3-Systems of Engagement are generating massive volumes of new structured and unstructured information. Per Fortune, by 2020, Internet connected devices will grow from 400 million today to 50 billion. These devices will be talking to each other and to the Internet. By 2020, it is also predicted that our smart phones will have the capability of storing and accessing as much information as IBM’s Watson and super-computers can. The core difference between this "low-value-density" information and all of the high-value information in Systems of Record is that this new information tends to have value in the aggregate or as it is interpreted rather than intrinsinctly. In other words, it is easy to see the value in storing a document or a piece of data that documents a specific transaction or process.

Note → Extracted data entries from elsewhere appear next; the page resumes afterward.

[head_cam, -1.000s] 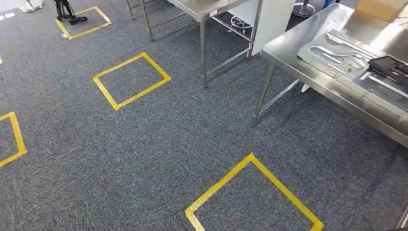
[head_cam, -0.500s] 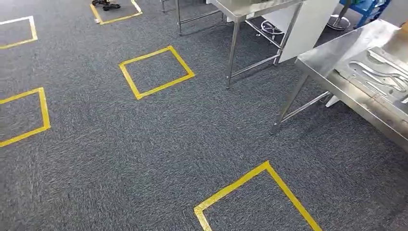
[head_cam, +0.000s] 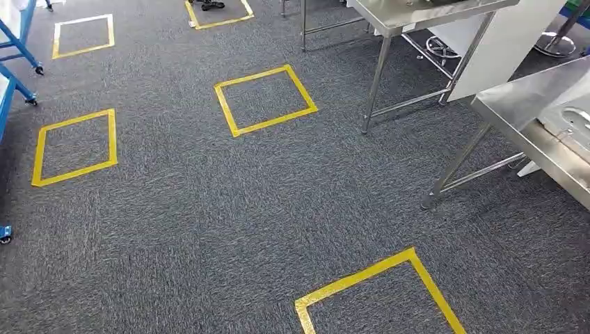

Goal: Take the parts from the cabinet and place them on the table.

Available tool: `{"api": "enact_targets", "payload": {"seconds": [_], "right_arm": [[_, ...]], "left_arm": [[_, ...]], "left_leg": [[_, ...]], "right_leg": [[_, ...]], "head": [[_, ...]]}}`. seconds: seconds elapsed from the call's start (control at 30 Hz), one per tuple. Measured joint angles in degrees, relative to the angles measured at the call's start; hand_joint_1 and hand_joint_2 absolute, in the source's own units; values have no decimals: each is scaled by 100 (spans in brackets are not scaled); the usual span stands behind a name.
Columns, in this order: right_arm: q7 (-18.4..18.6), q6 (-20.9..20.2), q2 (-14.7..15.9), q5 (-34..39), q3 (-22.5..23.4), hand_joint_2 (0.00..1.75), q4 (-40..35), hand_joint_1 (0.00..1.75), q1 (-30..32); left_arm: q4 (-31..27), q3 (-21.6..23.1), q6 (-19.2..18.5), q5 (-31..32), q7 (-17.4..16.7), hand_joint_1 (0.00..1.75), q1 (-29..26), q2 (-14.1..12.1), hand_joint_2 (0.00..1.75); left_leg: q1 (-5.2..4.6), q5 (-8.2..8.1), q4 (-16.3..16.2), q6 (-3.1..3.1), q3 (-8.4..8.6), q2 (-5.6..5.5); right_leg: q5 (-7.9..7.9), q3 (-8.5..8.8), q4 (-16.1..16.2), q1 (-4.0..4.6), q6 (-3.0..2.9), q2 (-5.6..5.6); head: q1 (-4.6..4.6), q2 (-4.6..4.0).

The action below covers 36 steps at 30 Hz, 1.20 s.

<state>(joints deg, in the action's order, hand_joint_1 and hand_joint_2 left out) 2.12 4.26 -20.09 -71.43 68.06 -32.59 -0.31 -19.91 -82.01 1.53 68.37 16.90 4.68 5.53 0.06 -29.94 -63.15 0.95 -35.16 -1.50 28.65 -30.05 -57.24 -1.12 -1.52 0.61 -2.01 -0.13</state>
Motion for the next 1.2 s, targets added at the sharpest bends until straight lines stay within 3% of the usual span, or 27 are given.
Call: {"api": "enact_targets", "payload": {"seconds": [0.07,0.1,0.13,0.17,0.23,0.27,0.3,0.37,0.43,0.47,0.5,0.53,0.57,0.6,0.63,0.67,0.73,0.77,0.8,0.93,0.97,1.0,1.03,1.1,1.13,1.17,1.2], "right_arm": [[-2,0,0,-24,44,0,0,0,4],[-7,0,0,-50,78,0,0,0,2],[-11,0,0,-63,103,0,2,0,-3],[-18,0,0,-85,114,0,4,0,-11],[-20,0,-9,-107,137,0,7,0,-23],[-20,2,-9,-120,157,0,7,0,-31],[-20,4,-9,-127,179,0,7,0,-33],[-17,11,-7,-146,225,0,7,0,-55],[-22,17,-7,-151,253,0,7,0,-90],[-28,20,-2,-155,273,0,9,0,-87],[-44,22,-2,-155,302,0,11,0,-83],[-44,31,-2,-155,321,0,11,0,-77],[-44,35,-2,-157,356,0,11,0,-76],[-44,35,0,-159,389,0,15,0,-76],[-44,35,-2,-166,398,0,17,0,-77],[-44,37,-2,-173,406,0,20,0,-79],[-44,44,-2,-188,431,0,24,0,-80],[-44,50,-2,-192,441,0,26,0,-78],[-39,59,7,-195,459,0,28,0,-76],[-39,76,11,-210,509,0,35,0,-109],[-35,77,-2,-216,529,0,39,0,-118],[-28,77,-15,-216,533,0,46,0,-108],[-26,77,-15,-219,538,0,48,0,-102],[-4,77,-15,-225,557,0,68,0,-87],[7,79,-17,-225,577,0,79,0,-90],[13,83,-15,-225,592,0,83,0,-95],[24,85,-17,-225,594,0,87,0,-95]], "left_arm": [[15,33,-17,22,-35,0,22,-2,0],[17,55,-20,37,-59,0,16,-6,0],[17,70,-24,59,-83,0,1,-13,0],[20,87,-31,66,-98,0,-14,-20,0],[22,114,-46,76,-105,0,-23,-48,0],[26,129,-48,81,-103,0,-17,-48,0],[28,138,-54,83,-101,0,5,-50,0],[33,142,-55,111,-83,0,-17,-52,0],[33,146,-55,124,-63,0,-47,-57,0],[33,160,-55,142,-50,0,-61,-55,0],[35,175,-55,149,-50,0,-59,-57,0],[35,190,-52,168,-48,0,-43,-59,0],[35,203,-50,175,-42,0,-38,-59,0],[33,218,-50,175,-42,0,-40,-61,0],[33,234,-50,177,-42,0,-45,-61,0],[33,238,-50,183,-35,0,-50,-63,0],[35,245,-55,192,-17,0,-64,-61,0],[35,254,-61,194,-4,0,-66,-57,0],[48,264,-65,199,9,0,-61,-35,0],[59,273,-63,205,20,0,-73,-35,0],[59,273,-61,210,17,0,-84,-46,0],[59,273,-59,212,20,0,-93,-50,0],[61,273,-52,212,17,0,-94,-50,0],[63,275,-39,225,17,0,-68,-44,0],[63,275,-28,234,17,0,-69,-39,0],[63,275,-13,240,17,0,-72,-37,0],[63,275,-2,243,20,0,-76,-37,0]], "left_leg": [[37,-432,-941,48,-455,75],[56,-508,-1258,69,-603,86],[70,-431,-1256,83,-593,100],[81,-252,-992,92,-451,120],[100,220,47,100,123,255],[97,292,481,95,364,524],[46,274,550,36,387,487],[47,274,542,-26,349,390],[27,306,578,-113,364,282],[45,330,600,-148,368,244],[45,339,601,-177,357,207],[40,345,601,-205,342,156],[27,347,601,-220,332,105],[12,348,599,-226,327,44],[-3,348,598,-227,332,-36],[-12,348,596,-227,343,-107],[-23,346,596,-224,383,-254],[-19,346,596,-223,395,-318],[-15,343,593,-203,377,-361],[55,383,621,-71,315,-537],[12,371,589,-41,302,-551],[-7,260,405,-31,234,-258],[-4,65,101,-12,98,-102],[62,-341,-780,52,-352,42],[81,-398,-1037,80,-487,63],[119,-315,-1016,115,-477,84],[172,-116,-740,170,-333,118]], "right_leg": [[7,-8,-2,19,-7,-161],[11,-10,-4,22,-5,-233],[17,-8,-4,22,1,-304],[27,0,-7,19,16,-364],[57,42,-16,10,61,-482],[79,62,-28,33,94,-530],[114,59,-57,69,144,-574],[109,93,-30,79,191,-655],[133,117,-27,41,260,-723],[242,91,-147,4,292,-497],[447,-47,-429,5,286,-283],[722,-290,-928,11,283,-149],[925,-525,-1400,20,280,-105],[1031,-719,-1770,26,270,-89],[991,-822,-1923,31,253,-84],[827,-777,-1778,42,228,-79],[247,-374,-865,77,140,8],[-6,-154,-367,103,80,171],[22,-61,-132,115,12,429],[-7,-56,-54,166,-19,266],[-83,1,111,87,-39,185],[-103,72,180,84,-24,87],[-106,96,202,85,-34,33],[-101,98,205,95,-40,-137],[-81,92,189,90,-32,-217],[-58,97,175,73,-19,-294],[-31,113,158,54,17,-362]], "head": [[2,0],[2,0],[2,0],[0,0],[0,0],[-2,0],[0,0],[48,0],[44,2],[48,0],[57,0],[66,0],[66,0],[66,0],[66,0],[63,0],[66,0],[66,0],[57,0],[81,0],[77,2],[68,0],[53,0],[59,0],[57,0],[55,0],[55,0]]}}
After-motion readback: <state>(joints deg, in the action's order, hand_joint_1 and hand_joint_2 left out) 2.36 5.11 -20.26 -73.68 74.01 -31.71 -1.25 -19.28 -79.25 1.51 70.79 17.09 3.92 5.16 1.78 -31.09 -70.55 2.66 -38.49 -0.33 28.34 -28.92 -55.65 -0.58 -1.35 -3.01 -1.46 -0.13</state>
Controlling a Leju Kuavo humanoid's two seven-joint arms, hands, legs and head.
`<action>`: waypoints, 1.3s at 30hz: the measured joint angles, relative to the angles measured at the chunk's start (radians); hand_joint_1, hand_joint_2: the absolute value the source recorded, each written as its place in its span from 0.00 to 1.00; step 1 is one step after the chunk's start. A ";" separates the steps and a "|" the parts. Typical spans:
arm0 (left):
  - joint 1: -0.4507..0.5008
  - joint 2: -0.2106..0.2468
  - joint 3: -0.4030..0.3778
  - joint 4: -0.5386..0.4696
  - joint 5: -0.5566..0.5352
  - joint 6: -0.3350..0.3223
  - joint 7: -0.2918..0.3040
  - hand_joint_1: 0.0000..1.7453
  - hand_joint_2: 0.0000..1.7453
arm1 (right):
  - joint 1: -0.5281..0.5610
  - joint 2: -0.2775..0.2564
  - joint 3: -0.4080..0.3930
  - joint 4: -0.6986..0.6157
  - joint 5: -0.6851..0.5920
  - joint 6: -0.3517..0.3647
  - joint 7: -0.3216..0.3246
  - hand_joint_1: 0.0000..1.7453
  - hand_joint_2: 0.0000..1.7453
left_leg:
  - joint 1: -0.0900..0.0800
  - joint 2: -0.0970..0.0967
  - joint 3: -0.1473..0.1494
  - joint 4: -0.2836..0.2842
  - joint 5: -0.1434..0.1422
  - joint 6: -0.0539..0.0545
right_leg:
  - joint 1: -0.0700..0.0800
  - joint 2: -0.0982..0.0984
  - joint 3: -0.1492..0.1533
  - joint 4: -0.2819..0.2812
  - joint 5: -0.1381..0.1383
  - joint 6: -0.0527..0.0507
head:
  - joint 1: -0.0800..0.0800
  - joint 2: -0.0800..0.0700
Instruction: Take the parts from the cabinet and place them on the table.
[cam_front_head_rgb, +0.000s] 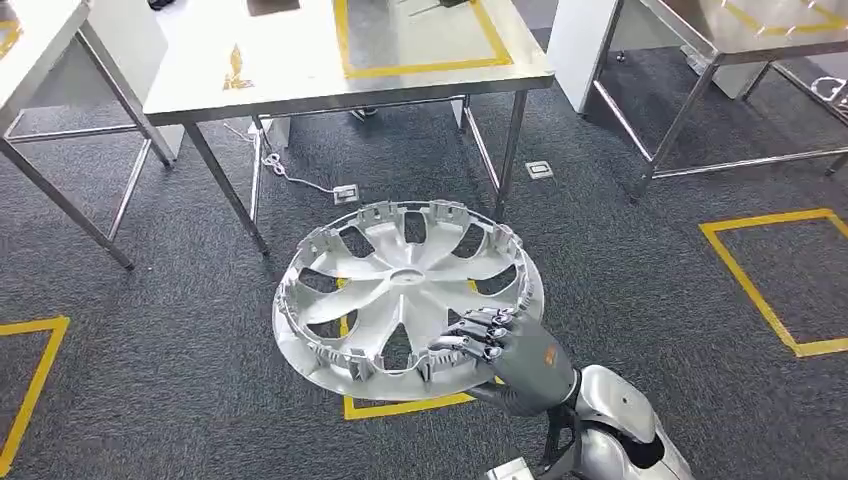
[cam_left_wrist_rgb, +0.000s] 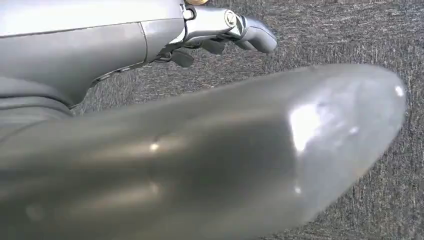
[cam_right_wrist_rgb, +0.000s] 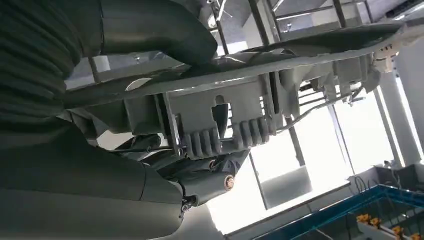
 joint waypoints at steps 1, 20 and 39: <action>0.000 0.000 0.000 0.000 0.000 0.000 0.000 0.00 0.00 | 0.000 0.000 -0.001 0.000 0.000 0.000 0.000 1.00 1.00 | 0.000 0.000 0.000 -0.001 0.001 -0.001 | 0.000 0.000 0.000 0.000 0.000 -0.003 | 0.000 0.000; -0.003 0.002 0.001 -0.001 -0.013 -0.002 -0.015 0.00 0.00 | -0.037 0.049 -0.011 -0.034 -0.070 -0.089 -0.043 1.00 1.00 | 0.001 -0.001 0.001 0.000 0.001 -0.007 | 0.001 0.001 0.002 0.001 0.000 -0.005 | 0.000 0.000; -0.004 0.005 0.001 -0.002 -0.016 -0.013 -0.010 0.00 0.00 | -0.038 0.057 -0.023 -0.082 -0.029 -0.069 -0.021 1.00 1.00 | 0.000 -0.001 0.010 -0.016 0.002 0.020 | -0.004 0.001 0.006 0.017 0.025 0.016 | -0.001 0.000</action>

It is more difficult - and it has been too expensive in the past - to do so with vast quantities of digital flotsam and jetsam that has value only as it is aggregated and analyzed.
4-Cloud technologies such as HADOOP and NoSQL have dramatically changed the cost of analyzing large volumes of information, making analysis of large amounts this information affordable for first time.
5-Advances in semantics, search, content and text analytics, and print stream analytics are now making analysis of large amounts of information practical for first time - especially all of that unstructured information hidden away in digital landfills. In addition, for the first time, natural language processing and visualization techologies are moving the analysis of all of this data and information from technical back rooms and into the executive suite (to help solve the vexing business problems listed above).
6-Lastly, the opportunity that exists now - as reflected in the opening IBM quote - is the marriage of the cloud technologies that are making large scale information analysis affordable for the first time with new analytic and reporting technologies that are making all of this information comprehensible for the first time. A marriage with rich opportunities to move the management of large aggregations from a pure cost calculus (whether hard dollars or risk-based) to one that is balanced by the potential value hidden away in digital landfills.